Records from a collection

[Start of section]

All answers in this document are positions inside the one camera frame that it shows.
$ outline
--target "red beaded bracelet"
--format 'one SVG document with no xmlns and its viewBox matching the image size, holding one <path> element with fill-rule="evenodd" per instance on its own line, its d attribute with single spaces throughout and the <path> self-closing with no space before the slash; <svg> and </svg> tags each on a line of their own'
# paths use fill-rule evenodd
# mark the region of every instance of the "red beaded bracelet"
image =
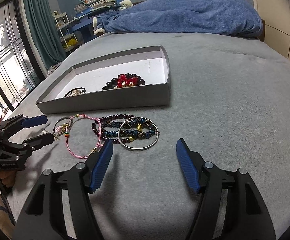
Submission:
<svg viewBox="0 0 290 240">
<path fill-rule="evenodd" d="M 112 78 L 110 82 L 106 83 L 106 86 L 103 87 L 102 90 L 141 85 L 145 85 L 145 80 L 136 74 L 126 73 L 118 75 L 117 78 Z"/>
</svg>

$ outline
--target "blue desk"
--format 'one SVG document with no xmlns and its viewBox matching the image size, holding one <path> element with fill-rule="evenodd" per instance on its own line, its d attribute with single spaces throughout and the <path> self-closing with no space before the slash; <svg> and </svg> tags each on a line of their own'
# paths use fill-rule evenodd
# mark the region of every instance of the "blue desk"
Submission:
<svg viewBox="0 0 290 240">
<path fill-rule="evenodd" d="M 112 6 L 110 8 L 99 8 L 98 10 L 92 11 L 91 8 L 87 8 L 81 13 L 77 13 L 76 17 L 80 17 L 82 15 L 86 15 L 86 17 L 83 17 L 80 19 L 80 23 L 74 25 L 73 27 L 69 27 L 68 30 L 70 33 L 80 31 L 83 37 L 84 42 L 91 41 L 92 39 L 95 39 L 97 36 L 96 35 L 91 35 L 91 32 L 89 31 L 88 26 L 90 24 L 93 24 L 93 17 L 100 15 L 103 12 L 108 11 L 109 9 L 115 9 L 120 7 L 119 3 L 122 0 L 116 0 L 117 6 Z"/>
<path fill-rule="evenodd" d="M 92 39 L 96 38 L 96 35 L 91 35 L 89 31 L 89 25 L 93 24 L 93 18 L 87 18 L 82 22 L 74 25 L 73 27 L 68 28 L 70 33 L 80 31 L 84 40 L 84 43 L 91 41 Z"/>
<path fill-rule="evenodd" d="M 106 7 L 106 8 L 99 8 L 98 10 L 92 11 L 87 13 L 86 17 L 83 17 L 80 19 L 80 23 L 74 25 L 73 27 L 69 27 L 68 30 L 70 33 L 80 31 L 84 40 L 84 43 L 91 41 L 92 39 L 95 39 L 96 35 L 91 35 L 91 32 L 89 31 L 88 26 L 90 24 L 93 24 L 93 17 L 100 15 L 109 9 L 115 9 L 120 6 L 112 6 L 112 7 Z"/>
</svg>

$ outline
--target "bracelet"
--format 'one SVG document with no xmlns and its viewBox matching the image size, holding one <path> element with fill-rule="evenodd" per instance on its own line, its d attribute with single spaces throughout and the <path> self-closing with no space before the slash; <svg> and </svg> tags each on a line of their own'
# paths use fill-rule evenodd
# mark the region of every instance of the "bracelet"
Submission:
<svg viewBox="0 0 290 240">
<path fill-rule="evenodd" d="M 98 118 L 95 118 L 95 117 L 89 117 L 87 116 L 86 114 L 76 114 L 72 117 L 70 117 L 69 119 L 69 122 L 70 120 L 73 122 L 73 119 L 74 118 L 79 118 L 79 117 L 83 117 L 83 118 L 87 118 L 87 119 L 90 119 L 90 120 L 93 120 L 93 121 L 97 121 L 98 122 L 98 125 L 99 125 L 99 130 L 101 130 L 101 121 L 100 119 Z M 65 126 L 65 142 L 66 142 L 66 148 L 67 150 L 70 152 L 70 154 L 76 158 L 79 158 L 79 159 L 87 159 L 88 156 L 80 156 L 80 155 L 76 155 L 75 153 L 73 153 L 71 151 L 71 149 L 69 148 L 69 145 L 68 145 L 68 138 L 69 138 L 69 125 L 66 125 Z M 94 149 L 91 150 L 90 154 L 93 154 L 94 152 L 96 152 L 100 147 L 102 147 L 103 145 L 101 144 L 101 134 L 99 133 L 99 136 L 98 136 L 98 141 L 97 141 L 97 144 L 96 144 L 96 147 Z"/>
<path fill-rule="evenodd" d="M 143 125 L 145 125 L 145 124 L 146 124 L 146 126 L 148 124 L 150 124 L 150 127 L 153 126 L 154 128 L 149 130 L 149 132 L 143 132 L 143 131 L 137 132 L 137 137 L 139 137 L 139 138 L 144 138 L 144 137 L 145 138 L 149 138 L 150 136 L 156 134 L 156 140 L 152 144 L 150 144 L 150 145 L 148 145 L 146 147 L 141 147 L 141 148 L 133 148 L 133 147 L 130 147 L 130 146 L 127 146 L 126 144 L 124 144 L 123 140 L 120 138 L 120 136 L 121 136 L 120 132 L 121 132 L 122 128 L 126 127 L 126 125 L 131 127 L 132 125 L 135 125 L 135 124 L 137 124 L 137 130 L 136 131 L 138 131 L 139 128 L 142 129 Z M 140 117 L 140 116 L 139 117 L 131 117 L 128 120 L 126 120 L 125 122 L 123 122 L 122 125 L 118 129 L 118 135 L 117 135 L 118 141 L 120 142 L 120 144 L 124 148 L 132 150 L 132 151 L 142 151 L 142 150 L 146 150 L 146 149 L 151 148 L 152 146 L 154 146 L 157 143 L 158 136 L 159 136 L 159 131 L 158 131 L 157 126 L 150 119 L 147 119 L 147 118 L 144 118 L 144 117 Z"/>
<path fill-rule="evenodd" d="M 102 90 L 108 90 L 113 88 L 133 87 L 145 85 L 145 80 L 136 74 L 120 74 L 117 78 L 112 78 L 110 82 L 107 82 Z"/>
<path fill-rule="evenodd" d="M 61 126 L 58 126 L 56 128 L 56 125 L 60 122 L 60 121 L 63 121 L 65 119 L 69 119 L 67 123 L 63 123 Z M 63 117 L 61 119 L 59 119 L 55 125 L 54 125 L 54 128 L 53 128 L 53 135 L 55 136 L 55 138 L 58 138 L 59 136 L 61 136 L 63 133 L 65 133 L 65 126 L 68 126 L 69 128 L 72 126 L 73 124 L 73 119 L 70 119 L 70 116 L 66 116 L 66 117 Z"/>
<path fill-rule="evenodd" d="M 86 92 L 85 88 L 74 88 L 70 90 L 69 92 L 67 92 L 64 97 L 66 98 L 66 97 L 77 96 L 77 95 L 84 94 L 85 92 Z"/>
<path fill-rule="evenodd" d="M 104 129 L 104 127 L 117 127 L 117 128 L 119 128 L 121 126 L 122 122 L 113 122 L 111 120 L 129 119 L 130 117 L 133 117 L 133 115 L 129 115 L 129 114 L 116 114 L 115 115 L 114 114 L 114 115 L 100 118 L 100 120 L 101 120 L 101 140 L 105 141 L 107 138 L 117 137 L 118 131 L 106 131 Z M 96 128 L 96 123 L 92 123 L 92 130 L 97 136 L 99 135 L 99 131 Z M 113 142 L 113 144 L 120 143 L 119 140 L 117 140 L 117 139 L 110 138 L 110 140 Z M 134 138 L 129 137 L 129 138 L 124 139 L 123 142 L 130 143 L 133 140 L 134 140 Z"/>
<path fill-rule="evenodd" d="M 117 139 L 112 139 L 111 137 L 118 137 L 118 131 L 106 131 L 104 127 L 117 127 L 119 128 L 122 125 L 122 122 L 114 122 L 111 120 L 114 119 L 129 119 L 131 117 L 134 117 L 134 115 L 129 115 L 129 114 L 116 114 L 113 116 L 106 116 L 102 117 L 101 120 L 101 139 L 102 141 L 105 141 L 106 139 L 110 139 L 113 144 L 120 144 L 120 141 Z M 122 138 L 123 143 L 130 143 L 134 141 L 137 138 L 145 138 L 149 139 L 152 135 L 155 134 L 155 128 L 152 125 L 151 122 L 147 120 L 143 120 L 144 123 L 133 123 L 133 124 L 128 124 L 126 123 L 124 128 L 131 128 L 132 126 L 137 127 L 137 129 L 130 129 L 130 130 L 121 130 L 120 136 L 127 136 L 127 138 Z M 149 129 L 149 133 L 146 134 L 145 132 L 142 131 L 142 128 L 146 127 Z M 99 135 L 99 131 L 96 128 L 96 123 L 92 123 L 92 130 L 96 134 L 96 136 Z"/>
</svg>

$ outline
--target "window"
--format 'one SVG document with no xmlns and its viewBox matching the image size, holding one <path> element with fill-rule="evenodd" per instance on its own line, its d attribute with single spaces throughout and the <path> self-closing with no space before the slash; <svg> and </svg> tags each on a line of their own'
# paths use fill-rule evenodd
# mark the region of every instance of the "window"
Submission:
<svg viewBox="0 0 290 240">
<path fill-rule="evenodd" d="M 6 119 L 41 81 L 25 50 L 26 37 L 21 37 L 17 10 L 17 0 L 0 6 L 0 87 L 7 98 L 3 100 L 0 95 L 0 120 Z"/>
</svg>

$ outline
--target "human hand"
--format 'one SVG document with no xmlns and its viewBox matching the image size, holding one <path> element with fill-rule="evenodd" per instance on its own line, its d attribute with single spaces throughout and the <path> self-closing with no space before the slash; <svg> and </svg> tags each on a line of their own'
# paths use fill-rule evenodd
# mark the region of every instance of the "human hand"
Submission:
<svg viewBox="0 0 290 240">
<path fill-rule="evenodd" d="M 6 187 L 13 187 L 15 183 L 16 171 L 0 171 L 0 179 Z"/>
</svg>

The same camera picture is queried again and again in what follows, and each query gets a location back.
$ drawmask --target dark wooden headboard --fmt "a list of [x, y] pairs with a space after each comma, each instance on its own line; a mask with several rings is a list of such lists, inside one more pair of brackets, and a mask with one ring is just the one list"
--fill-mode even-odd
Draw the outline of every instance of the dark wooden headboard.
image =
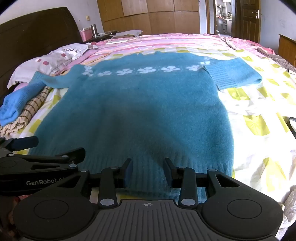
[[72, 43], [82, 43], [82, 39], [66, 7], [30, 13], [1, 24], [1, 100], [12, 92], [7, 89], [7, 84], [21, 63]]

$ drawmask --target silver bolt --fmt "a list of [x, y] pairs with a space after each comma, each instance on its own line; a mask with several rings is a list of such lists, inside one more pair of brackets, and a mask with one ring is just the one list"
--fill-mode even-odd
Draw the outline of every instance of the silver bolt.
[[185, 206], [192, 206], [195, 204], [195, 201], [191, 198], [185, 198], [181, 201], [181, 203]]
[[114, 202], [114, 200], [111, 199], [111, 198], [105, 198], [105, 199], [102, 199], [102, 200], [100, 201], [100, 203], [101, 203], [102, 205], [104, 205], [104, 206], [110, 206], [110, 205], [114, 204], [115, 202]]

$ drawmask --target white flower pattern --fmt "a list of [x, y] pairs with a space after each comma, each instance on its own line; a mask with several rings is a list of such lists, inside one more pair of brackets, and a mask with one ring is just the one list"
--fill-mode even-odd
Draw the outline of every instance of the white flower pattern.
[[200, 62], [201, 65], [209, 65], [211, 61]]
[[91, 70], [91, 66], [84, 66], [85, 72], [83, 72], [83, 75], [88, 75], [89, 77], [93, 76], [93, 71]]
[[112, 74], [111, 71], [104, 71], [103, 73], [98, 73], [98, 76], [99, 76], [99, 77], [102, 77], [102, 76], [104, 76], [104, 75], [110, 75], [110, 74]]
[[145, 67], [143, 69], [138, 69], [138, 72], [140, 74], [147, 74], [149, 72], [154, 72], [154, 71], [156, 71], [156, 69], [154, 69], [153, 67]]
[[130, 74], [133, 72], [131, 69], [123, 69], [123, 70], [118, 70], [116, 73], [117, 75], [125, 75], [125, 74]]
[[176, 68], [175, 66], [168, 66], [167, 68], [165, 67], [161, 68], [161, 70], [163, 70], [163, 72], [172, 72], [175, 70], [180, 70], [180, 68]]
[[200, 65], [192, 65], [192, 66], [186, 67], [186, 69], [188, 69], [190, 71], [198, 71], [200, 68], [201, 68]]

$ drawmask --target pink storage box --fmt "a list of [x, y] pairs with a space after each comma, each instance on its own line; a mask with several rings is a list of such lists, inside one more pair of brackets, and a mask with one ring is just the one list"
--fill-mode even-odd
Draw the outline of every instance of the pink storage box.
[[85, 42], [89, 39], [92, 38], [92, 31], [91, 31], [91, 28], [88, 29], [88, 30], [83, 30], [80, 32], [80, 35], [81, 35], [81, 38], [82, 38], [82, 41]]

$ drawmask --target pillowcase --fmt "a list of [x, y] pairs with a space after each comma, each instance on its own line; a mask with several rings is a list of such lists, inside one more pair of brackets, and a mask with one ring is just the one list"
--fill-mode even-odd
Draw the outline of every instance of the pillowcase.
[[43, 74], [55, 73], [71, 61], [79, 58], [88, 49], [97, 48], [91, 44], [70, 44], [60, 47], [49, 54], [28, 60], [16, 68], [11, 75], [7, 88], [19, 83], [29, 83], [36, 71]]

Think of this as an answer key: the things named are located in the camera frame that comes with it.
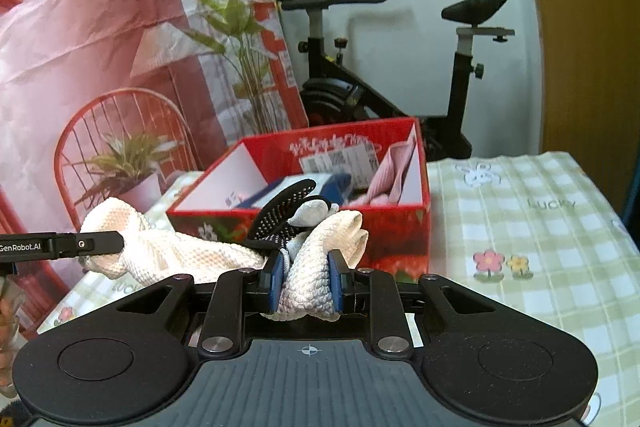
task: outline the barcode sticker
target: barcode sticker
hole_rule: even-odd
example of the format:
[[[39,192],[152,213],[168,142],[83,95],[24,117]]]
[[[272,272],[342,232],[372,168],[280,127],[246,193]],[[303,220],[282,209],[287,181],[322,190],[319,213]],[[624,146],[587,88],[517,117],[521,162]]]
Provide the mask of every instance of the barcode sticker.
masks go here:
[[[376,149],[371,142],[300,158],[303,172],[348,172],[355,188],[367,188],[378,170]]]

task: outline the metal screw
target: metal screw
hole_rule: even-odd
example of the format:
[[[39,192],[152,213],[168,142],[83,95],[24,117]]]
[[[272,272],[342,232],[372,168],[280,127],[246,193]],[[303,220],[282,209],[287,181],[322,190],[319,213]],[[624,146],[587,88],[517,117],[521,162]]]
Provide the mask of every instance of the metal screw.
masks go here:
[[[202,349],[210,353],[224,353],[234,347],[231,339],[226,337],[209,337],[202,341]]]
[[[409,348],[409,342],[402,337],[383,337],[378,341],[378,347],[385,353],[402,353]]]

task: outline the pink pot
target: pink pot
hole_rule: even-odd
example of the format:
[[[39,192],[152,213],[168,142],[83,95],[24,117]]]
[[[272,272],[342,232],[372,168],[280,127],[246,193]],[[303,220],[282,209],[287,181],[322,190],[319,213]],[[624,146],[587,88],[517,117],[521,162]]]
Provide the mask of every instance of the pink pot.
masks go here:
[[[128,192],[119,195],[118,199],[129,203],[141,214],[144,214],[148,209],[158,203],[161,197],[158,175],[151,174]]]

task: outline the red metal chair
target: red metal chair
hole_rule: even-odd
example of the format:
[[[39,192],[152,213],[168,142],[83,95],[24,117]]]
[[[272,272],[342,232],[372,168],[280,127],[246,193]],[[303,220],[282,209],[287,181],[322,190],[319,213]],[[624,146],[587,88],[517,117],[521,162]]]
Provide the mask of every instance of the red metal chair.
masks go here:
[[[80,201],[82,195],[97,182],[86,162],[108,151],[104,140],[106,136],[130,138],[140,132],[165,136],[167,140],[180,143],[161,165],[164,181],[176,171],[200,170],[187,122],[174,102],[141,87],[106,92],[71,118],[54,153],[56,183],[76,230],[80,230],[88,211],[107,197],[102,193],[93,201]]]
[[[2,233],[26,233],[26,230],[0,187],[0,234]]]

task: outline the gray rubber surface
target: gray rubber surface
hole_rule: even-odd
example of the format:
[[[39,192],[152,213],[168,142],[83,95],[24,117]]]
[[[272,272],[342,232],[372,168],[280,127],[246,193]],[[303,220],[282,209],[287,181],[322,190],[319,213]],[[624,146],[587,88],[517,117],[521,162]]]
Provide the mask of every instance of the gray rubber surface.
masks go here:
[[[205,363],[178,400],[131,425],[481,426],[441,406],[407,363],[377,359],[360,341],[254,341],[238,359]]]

[End of section]

== Task ==
Search the data above for the word "comma", then gather each line in which it appears.

== Written solution ==
$ drawmask --target dark wooden headboard --fmt "a list of [x, y] pairs with a space after each comma, each instance on its own line; a mask with several rings is a list of such lists, inside one more pair of brackets, and a mask with one ring is just the one list"
$ drawmask --target silver bolt --fmt "a list of [x, y] pairs with a space after each comma, each instance on its own line; a mask with several rings is a list of such lists, inside one more pair of brackets, and a mask with one ring is just the one list"
$ drawmask --target white flower pattern --fmt "a list of [x, y] pairs with a space after each comma, each instance on its own line; a mask with several rings is a list of such lists, inside one more pair of brackets, and a mask with one ring is just the one list"
$ drawmask --target pink storage box --fmt "a list of [x, y] pairs with a space after each comma, each instance on its own line; a mask with several rings is a list of such lists, inside one more pair of brackets, and a mask with one ring is just the one list"
$ drawmask --target pillowcase --fmt "a list of [x, y] pairs with a space after each comma, each instance on its own line; a mask with several rings is a list of such lists, inside one more pair of brackets, and a mask with one ring is just the one list"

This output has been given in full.